Assignment: Retype, word for word, every line from the one holding "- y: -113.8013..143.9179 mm" through the one holding "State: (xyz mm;" in the entries below, both included, and only those lines.

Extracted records
Start of Block

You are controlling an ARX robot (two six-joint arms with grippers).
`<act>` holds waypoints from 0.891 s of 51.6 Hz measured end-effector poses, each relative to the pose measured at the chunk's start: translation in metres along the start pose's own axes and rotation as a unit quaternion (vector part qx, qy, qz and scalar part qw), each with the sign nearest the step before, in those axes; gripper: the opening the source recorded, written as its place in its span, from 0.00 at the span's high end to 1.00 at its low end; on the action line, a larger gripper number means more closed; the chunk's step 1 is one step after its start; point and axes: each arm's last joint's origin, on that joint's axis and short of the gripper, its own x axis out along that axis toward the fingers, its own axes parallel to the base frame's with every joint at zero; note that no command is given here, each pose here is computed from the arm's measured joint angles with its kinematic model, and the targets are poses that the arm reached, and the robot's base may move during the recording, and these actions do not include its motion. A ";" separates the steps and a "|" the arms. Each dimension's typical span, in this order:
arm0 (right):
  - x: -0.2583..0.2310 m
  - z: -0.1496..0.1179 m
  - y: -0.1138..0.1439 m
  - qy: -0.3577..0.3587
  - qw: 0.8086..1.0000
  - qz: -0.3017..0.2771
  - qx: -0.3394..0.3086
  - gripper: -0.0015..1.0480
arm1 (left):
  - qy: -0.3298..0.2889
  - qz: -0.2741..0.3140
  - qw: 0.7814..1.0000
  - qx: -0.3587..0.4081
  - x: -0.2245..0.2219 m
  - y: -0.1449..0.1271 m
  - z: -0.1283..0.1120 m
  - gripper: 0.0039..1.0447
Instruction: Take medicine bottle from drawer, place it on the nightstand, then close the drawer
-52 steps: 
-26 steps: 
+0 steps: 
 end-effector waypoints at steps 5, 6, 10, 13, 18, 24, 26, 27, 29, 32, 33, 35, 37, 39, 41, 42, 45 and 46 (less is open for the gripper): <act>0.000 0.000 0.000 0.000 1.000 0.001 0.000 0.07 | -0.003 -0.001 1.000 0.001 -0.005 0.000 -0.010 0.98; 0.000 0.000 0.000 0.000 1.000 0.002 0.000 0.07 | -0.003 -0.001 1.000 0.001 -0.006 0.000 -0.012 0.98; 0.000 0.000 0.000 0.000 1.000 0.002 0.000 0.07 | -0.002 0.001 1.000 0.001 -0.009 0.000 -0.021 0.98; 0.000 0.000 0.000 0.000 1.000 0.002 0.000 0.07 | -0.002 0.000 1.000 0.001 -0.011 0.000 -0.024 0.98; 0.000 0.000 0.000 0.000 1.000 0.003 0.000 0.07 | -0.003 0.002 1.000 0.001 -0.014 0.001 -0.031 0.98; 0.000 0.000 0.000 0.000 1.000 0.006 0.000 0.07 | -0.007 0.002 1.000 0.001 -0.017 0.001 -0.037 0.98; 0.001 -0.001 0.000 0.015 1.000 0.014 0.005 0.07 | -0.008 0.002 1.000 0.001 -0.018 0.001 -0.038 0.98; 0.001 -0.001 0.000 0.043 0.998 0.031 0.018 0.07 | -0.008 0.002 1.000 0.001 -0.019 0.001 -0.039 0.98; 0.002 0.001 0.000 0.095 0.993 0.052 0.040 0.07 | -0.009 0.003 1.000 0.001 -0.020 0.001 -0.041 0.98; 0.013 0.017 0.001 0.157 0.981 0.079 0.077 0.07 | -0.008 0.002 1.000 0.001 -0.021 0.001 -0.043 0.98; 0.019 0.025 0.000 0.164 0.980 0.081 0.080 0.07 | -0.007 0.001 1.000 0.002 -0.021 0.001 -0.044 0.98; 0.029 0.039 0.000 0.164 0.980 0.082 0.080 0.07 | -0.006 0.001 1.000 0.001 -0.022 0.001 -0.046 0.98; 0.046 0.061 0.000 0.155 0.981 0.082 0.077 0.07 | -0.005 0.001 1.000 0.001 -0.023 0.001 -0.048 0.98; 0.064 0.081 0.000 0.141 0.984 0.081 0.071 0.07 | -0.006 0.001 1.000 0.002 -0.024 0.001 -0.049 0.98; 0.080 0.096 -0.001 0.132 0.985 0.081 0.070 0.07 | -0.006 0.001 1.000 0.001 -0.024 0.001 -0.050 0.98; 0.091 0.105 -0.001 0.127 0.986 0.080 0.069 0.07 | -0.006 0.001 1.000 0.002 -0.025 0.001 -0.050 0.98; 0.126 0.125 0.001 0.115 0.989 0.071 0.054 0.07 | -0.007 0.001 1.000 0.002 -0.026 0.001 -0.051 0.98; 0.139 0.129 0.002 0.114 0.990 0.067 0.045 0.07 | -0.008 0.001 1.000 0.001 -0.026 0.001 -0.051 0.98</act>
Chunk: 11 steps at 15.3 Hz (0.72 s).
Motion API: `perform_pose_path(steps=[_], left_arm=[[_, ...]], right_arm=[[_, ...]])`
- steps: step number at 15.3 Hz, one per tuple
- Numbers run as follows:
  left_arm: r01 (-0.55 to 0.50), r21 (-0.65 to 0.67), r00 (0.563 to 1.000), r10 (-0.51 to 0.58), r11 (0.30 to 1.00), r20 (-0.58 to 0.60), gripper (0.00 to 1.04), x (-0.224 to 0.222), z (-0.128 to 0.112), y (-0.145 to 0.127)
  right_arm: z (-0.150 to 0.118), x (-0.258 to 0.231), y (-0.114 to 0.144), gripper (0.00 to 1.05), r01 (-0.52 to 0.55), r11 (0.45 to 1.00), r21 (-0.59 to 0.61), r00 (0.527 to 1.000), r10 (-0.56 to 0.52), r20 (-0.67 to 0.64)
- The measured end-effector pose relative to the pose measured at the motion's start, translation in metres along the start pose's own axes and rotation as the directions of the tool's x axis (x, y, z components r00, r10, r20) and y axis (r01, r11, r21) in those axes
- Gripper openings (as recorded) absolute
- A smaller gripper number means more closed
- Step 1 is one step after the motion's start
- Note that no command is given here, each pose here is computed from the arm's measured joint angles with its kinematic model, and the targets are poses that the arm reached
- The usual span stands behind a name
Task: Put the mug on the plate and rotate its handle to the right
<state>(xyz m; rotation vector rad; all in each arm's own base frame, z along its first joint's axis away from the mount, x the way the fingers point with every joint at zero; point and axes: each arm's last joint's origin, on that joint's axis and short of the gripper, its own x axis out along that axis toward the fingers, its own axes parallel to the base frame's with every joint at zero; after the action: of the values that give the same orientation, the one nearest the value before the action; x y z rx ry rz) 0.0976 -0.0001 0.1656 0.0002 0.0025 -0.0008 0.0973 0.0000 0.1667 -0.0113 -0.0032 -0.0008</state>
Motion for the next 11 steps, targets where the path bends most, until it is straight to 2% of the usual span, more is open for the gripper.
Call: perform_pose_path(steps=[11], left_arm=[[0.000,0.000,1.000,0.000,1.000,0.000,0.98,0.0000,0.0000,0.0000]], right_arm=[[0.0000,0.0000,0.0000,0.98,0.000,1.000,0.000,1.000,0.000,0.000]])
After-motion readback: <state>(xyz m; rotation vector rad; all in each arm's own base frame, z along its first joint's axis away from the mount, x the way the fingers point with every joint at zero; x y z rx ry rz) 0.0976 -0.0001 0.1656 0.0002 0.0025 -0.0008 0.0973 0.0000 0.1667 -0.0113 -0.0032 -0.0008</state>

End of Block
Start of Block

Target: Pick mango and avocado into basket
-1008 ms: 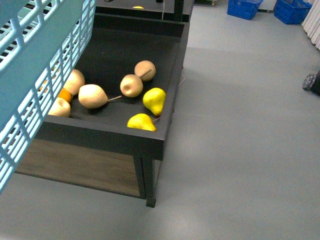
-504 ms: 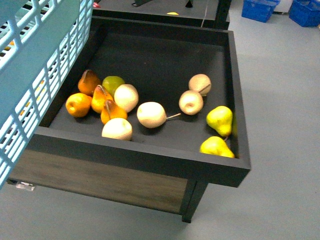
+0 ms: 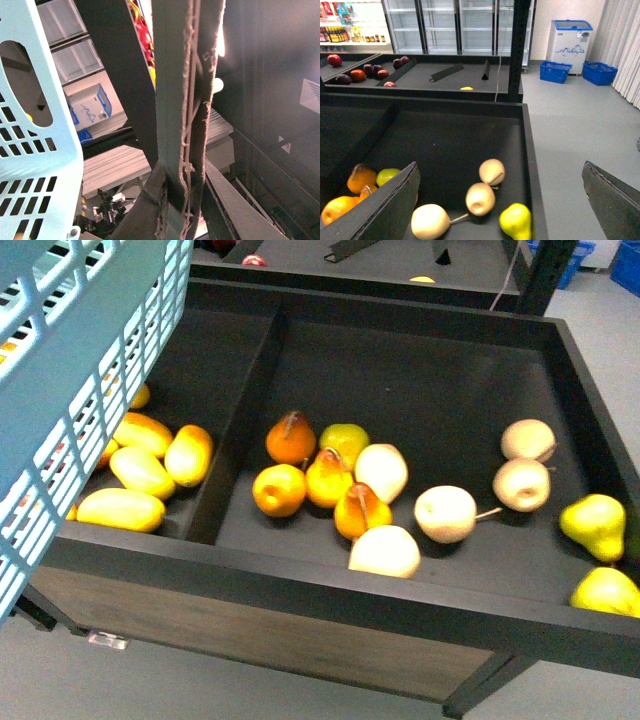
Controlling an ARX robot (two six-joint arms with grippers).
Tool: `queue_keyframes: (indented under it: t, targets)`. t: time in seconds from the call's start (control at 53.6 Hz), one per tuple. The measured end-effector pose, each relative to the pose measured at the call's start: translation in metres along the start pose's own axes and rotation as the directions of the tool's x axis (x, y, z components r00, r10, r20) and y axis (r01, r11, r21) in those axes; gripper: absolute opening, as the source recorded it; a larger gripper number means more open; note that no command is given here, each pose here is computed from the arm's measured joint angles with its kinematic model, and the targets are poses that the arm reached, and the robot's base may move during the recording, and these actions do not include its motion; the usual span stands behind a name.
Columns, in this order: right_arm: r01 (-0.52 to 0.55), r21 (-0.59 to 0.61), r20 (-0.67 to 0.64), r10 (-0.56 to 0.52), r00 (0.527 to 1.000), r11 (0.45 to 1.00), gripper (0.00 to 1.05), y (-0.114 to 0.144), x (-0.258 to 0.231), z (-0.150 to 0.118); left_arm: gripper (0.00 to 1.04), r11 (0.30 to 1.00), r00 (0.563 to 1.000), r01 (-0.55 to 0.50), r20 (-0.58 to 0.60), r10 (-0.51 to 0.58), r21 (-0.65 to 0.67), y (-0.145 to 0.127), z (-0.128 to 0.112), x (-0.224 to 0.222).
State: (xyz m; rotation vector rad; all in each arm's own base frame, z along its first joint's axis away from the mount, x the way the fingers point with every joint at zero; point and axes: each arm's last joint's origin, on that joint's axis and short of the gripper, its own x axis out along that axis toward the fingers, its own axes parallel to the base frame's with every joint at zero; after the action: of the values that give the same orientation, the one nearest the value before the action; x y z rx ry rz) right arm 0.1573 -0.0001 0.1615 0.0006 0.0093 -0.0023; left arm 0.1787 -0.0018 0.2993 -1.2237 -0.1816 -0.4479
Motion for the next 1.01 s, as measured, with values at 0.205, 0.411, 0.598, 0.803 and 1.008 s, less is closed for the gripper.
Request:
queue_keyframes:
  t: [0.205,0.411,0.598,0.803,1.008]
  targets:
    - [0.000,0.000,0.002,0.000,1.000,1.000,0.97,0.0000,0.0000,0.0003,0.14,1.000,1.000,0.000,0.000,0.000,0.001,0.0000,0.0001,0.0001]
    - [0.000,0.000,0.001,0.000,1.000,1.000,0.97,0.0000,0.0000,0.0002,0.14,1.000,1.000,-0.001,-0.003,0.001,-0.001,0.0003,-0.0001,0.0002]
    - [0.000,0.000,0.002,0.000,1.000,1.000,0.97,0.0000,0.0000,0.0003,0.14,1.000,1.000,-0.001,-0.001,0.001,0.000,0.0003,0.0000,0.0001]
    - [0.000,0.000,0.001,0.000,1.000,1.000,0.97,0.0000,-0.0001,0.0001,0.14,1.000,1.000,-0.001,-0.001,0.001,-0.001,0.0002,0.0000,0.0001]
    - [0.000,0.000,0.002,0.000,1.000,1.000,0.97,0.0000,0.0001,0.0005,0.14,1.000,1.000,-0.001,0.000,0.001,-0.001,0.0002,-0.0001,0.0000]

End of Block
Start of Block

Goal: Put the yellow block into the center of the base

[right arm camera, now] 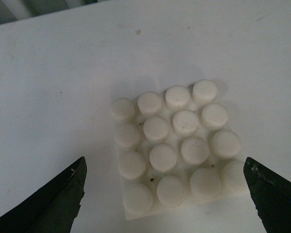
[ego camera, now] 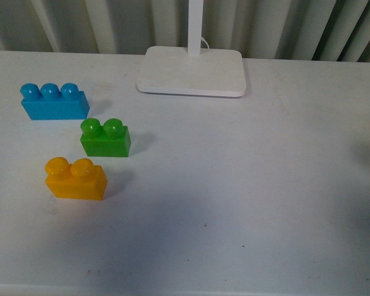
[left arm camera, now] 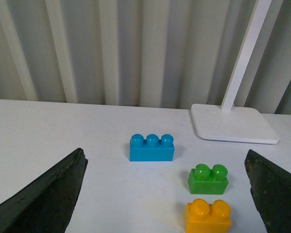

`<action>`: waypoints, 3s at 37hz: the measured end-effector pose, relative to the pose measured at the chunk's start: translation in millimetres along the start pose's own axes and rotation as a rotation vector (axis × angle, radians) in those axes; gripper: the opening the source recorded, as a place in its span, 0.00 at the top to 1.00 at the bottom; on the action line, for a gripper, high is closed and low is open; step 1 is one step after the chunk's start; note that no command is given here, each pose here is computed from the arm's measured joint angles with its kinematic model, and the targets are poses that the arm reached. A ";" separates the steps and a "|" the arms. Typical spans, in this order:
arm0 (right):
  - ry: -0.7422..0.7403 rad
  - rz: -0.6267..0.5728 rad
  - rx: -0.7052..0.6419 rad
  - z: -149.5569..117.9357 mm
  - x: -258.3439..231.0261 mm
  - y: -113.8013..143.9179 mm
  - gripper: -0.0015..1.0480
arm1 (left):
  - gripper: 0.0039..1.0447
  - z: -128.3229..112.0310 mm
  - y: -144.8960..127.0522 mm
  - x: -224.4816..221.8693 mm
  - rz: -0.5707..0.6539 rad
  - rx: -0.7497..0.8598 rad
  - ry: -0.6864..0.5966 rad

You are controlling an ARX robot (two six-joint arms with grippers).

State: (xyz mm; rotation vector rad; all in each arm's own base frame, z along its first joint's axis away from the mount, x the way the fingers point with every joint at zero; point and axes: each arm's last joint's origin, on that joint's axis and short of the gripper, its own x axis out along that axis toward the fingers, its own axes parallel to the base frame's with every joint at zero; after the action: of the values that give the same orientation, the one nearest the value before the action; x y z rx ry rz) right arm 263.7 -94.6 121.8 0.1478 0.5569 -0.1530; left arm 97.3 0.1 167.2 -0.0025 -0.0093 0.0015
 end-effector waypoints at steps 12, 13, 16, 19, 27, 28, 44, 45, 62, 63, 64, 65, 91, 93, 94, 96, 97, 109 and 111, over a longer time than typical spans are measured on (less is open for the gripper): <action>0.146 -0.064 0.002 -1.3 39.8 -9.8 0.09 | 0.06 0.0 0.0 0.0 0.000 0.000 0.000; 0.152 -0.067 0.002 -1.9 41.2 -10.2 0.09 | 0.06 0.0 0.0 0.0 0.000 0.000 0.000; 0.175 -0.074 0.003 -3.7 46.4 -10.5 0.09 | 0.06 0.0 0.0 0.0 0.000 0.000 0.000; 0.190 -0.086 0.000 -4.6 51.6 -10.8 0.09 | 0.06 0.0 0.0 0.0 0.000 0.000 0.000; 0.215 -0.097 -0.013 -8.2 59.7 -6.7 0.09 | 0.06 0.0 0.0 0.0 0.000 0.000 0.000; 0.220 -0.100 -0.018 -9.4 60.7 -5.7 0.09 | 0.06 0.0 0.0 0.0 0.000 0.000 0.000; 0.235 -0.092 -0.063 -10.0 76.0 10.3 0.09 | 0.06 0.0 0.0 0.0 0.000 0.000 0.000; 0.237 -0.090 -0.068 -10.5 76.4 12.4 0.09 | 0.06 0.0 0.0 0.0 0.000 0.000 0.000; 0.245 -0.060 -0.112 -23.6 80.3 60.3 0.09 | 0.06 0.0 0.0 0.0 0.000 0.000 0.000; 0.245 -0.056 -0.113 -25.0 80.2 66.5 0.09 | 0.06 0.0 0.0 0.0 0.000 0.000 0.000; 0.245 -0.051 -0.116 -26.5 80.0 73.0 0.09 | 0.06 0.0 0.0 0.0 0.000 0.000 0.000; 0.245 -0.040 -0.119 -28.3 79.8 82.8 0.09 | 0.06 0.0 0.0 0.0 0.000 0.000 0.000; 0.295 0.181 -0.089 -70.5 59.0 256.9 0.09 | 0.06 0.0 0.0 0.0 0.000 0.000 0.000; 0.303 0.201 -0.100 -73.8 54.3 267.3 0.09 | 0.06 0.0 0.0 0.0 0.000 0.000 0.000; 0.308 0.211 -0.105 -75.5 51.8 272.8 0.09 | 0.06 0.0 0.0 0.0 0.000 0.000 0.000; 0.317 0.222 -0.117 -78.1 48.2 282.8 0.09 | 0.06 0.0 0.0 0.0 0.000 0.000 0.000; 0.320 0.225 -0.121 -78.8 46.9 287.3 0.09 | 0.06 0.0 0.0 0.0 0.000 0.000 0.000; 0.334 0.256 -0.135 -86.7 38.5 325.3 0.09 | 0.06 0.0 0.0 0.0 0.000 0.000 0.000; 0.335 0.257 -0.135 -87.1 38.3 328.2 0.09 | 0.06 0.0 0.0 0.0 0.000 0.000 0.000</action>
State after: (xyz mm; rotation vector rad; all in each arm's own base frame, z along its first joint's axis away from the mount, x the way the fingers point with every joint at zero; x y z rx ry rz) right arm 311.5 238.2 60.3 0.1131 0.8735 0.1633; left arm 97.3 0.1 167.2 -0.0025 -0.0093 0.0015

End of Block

The completed task:
  - y: -113.8013..143.9179 mm
  - gripper: -0.0015..1.0480
arm1 (left):
  - gripper: 0.0039..1.0447
  - z: -128.3229..112.0310 mm
  - y: -144.8960..127.0522 mm
  - x: -224.4816..221.8693 mm
  - rz: -0.5707..0.6539 rad
  - rx: -0.7497..0.8598 rad
  - ry: -0.6864..0.5966 rad

You are controlling an ARX robot (two six-joint arms with grippers).

State: (xyz mm; rotation vector rad; all in each arm's own base frame, z along its first joint's axis away from the mount, x the way the fingers point with every joint at zero; point and axes: each arm's last joint's origin, on that joint's axis and short of the gripper, its own x axis out along that axis toward the fingers, its own axes parallel to the base frame's with every joint at zero; after the action: of the values that give the same orientation, the one nearest the value before the action; x y z rx ry rz) right arm 263.7 -94.6 121.8 0.1478 0.5569 -0.1530; left arm 97.3 0.1 167.2 -0.0025 -0.0093 0.0015

Nothing more will be written for this answer.